**INSTRUCTIONS FOR THE TASK:** Please write out, exactly as given, every line of the entries below up to and including the line with "step number at".

────────────────

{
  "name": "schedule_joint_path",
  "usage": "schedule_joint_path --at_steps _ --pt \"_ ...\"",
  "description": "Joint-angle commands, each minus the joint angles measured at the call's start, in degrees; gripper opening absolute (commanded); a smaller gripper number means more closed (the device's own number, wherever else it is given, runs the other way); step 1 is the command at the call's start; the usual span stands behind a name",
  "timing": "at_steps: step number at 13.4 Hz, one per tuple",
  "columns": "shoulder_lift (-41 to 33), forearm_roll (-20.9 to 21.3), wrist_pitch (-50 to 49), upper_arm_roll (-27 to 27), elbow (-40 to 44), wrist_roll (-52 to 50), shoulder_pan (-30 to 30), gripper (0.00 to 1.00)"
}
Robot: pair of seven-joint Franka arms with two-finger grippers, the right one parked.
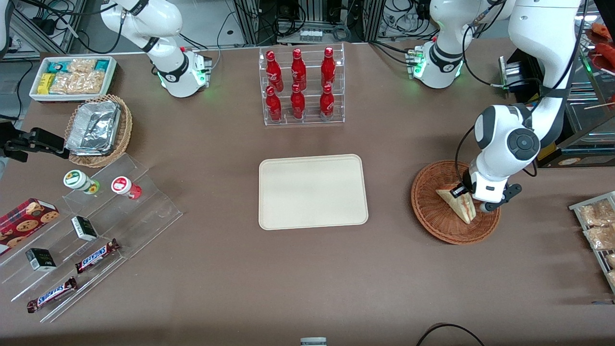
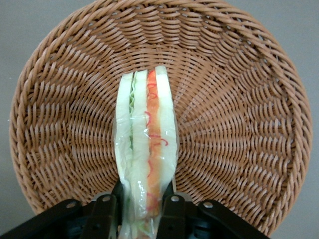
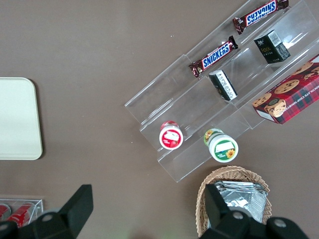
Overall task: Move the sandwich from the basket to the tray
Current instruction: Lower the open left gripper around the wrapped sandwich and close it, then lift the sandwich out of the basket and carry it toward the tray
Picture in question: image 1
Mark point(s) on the clear bag of crackers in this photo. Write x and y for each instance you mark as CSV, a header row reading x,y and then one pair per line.
x,y
81,66
65,84
91,81

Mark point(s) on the black glass food warmer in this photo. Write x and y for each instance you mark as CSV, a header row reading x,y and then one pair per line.
x,y
591,161

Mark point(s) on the red skewered sausage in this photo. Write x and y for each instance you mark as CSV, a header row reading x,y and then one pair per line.
x,y
603,31
606,54

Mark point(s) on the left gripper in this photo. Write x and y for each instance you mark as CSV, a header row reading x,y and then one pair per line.
x,y
464,189

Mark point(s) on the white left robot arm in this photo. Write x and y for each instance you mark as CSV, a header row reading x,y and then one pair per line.
x,y
543,29

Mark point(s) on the aluminium foil container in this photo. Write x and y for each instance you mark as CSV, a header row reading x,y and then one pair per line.
x,y
93,127

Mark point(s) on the grey device edge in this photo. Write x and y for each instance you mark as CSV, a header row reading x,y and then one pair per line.
x,y
313,342

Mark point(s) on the clear acrylic bottle rack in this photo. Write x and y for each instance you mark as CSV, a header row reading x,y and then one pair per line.
x,y
310,117

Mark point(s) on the red cola bottle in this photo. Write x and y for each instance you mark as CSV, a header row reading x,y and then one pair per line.
x,y
327,105
328,67
274,106
298,69
298,105
274,72

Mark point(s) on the white plastic snack bin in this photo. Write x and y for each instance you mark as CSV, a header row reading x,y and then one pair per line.
x,y
72,97

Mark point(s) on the small black box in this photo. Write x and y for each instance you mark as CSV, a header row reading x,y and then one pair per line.
x,y
41,259
84,228

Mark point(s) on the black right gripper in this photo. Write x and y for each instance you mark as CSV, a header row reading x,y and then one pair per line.
x,y
23,142

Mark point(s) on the red tartan cookie box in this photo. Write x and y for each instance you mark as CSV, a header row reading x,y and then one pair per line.
x,y
24,221

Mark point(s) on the clear bag of pastries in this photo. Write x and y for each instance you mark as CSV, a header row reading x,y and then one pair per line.
x,y
596,214
600,238

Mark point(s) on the clear acrylic stepped shelf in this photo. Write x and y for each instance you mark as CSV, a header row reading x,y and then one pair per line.
x,y
144,216

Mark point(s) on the grey power strip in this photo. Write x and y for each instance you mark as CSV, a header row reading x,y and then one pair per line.
x,y
311,35

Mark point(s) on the beige plastic tray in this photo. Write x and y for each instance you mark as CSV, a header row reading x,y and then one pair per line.
x,y
312,192

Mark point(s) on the red lid white cup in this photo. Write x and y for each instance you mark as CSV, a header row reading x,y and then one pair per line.
x,y
122,186

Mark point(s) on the brown Snickers bar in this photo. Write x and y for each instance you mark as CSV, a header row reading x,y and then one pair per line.
x,y
50,294
96,256

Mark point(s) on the yellow snack pack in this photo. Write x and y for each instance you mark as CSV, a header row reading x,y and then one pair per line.
x,y
46,83

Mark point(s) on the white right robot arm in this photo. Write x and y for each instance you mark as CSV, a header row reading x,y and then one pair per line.
x,y
158,29

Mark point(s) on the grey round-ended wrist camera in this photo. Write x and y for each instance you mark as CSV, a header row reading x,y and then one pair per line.
x,y
510,194

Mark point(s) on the triangular sandwich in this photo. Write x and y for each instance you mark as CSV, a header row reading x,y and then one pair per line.
x,y
462,209

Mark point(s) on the steel warmer pan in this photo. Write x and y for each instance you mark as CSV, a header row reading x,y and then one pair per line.
x,y
591,113

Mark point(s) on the teal snack pack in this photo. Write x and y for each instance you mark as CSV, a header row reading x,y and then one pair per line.
x,y
102,65
57,66

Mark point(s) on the green lid white cup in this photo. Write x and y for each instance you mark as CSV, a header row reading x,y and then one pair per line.
x,y
77,180

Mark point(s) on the round brown wicker basket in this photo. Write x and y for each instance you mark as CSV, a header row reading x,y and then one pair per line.
x,y
432,211

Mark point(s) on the oval light wicker basket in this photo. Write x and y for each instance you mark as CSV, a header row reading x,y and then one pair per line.
x,y
124,129

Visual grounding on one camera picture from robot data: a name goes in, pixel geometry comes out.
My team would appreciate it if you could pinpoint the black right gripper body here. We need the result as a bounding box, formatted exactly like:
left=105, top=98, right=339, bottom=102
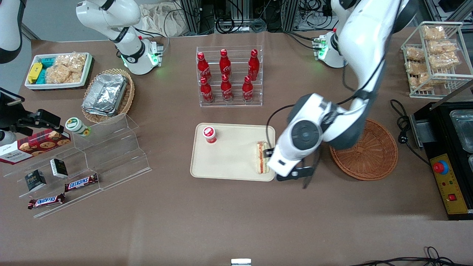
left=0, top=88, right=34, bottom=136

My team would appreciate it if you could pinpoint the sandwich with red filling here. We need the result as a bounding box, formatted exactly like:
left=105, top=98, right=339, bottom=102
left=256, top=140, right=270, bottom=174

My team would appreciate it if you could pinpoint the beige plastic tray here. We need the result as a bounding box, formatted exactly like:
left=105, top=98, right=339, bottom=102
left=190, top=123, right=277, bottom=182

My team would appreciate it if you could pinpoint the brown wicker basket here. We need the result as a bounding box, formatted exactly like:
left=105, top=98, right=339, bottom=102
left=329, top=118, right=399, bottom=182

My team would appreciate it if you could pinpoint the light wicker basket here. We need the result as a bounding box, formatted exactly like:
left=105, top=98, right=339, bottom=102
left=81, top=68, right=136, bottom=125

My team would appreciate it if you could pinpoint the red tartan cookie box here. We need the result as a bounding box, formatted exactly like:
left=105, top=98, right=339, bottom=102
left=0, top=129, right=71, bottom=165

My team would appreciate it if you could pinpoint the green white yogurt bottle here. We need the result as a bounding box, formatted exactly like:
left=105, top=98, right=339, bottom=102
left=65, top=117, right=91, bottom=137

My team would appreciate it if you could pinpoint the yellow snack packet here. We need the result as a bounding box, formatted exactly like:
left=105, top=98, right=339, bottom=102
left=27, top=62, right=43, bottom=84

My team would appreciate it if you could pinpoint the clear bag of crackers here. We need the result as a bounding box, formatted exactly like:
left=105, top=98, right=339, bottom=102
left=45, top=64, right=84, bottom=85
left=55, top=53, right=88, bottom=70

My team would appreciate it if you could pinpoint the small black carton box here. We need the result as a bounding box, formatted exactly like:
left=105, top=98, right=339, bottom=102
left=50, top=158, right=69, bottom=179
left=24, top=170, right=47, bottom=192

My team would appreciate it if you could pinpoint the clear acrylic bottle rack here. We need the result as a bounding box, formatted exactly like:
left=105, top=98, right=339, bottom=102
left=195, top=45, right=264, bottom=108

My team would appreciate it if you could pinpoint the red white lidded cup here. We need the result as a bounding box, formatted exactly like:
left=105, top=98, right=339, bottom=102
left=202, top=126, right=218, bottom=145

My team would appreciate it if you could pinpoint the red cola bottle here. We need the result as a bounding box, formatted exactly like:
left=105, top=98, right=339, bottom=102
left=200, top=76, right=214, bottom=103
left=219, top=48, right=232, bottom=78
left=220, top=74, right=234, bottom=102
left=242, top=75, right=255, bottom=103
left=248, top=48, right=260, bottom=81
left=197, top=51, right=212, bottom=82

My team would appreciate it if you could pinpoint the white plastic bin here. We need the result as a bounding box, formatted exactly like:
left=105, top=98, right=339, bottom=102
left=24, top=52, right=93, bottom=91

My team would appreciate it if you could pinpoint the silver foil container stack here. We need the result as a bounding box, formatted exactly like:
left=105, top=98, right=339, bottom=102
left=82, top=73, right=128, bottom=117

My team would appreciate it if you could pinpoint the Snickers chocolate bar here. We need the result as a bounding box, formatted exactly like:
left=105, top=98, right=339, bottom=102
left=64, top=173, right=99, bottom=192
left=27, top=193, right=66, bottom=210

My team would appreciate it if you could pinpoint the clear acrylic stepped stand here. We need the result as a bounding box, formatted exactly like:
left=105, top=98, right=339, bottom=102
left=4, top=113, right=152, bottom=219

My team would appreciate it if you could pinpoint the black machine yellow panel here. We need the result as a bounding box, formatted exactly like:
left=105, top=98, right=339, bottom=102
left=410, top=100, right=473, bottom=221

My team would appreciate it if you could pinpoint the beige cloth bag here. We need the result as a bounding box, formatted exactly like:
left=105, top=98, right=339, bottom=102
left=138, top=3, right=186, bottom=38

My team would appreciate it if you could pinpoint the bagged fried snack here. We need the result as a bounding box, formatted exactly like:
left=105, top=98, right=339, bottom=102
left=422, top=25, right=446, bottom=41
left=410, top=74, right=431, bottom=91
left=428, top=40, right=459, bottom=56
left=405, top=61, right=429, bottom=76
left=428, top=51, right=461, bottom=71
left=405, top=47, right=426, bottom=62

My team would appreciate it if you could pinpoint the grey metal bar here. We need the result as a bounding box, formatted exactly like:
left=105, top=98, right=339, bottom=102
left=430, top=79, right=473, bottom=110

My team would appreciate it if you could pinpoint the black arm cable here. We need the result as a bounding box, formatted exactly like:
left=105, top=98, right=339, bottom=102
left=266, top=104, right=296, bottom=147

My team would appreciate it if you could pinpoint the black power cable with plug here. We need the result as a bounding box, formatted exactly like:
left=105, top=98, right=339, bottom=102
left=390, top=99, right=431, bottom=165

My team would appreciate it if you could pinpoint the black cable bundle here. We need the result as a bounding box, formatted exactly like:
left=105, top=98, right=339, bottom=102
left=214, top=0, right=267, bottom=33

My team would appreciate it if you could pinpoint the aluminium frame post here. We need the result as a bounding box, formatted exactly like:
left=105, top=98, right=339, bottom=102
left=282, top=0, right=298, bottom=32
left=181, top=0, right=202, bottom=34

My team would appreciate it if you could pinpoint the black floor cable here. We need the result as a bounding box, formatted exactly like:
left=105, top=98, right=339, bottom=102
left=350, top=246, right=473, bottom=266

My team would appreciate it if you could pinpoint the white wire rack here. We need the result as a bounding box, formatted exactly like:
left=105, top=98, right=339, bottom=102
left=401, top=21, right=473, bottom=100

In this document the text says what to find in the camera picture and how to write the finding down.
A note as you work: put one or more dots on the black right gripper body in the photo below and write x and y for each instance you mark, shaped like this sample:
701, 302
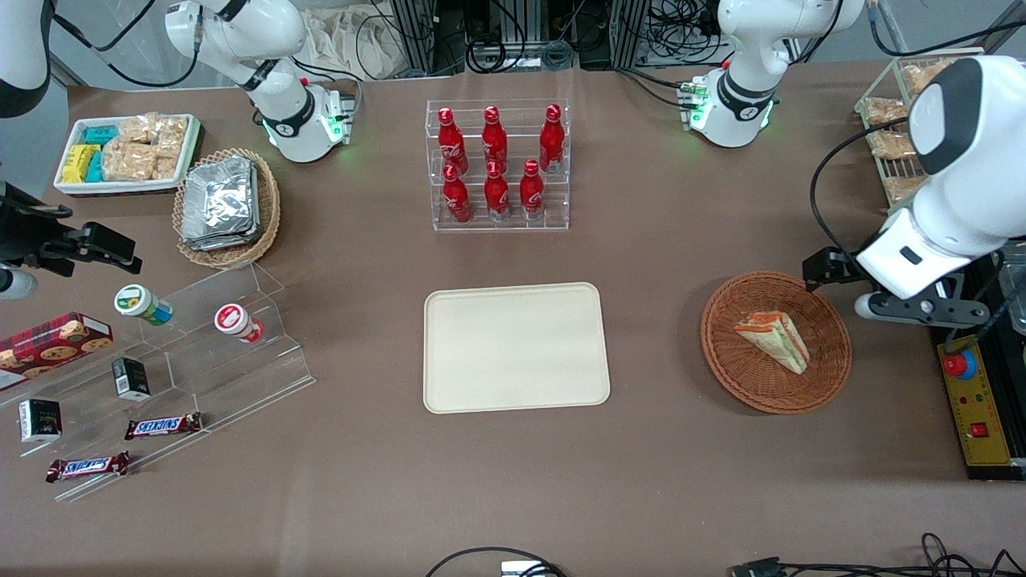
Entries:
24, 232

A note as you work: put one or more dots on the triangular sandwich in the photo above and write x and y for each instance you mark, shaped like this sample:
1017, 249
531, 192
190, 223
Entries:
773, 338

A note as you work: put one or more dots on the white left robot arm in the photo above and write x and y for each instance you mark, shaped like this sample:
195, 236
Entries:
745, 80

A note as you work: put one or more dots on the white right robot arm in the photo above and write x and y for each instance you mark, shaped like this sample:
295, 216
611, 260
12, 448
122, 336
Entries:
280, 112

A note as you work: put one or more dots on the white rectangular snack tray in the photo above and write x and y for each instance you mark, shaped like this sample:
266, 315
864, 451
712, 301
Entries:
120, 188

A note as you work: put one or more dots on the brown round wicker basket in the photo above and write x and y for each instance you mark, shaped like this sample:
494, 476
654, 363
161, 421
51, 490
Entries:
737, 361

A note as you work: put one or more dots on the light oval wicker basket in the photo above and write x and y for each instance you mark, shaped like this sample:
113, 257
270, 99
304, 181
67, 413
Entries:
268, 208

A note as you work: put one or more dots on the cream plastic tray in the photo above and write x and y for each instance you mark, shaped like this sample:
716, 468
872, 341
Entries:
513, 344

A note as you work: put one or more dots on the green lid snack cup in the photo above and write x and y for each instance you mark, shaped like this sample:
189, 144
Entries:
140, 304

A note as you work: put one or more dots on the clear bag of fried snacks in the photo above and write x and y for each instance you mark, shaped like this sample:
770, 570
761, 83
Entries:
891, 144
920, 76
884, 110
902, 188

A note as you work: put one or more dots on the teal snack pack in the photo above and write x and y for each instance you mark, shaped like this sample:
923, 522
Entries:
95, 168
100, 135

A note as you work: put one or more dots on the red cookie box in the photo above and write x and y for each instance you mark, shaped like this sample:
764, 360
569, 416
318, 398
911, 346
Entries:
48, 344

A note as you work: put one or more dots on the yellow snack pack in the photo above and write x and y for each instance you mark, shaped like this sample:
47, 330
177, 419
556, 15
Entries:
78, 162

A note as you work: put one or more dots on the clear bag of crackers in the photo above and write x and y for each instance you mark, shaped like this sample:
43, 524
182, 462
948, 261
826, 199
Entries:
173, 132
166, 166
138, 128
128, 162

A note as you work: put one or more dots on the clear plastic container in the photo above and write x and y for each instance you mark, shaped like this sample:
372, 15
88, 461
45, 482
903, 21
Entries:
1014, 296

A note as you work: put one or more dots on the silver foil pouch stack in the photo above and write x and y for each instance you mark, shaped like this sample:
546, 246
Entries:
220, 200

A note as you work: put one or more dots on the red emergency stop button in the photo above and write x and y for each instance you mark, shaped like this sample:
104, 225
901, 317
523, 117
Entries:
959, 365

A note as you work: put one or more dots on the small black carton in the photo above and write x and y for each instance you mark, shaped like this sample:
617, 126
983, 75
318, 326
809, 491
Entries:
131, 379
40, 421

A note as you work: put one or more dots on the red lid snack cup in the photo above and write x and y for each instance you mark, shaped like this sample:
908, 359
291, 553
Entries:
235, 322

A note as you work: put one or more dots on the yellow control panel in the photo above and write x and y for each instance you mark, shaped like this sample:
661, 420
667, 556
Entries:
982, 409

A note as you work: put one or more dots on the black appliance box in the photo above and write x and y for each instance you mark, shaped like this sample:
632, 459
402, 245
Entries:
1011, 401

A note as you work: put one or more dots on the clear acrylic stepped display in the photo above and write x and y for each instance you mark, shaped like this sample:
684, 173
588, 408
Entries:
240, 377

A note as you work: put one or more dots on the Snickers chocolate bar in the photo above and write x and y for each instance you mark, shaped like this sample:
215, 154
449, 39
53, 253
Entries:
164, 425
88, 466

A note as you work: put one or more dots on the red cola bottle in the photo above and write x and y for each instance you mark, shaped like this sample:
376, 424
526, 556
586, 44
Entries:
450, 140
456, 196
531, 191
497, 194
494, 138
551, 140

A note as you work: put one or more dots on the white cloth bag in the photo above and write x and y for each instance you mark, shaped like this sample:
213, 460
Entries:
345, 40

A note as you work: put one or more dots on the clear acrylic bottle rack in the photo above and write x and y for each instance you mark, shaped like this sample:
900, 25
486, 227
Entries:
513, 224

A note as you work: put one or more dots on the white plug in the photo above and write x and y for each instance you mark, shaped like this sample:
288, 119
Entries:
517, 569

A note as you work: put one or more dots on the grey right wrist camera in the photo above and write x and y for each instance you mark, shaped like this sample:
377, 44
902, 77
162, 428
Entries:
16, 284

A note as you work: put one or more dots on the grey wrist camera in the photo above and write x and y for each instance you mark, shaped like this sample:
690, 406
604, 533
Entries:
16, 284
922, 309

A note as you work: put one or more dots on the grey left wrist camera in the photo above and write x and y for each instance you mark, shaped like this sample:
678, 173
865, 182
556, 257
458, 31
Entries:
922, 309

────────────────

**RESULT OF THIS EXERCISE:**
{
  "name": "schedule_joint_path",
  "usage": "schedule_joint_path --at_steps _ --pt \"_ ...\"",
  "description": "Joint-angle commands, each minus the joint angles measured at the call's start, in degrees; gripper opening absolute (commanded); a smaller gripper number means more closed (the device's own number, wherever else it is given, runs the other way); step 1 is the command at the call's start; the usual span stands behind a name",
  "timing": "at_steps: step number at 13.4 Hz, one per tuple",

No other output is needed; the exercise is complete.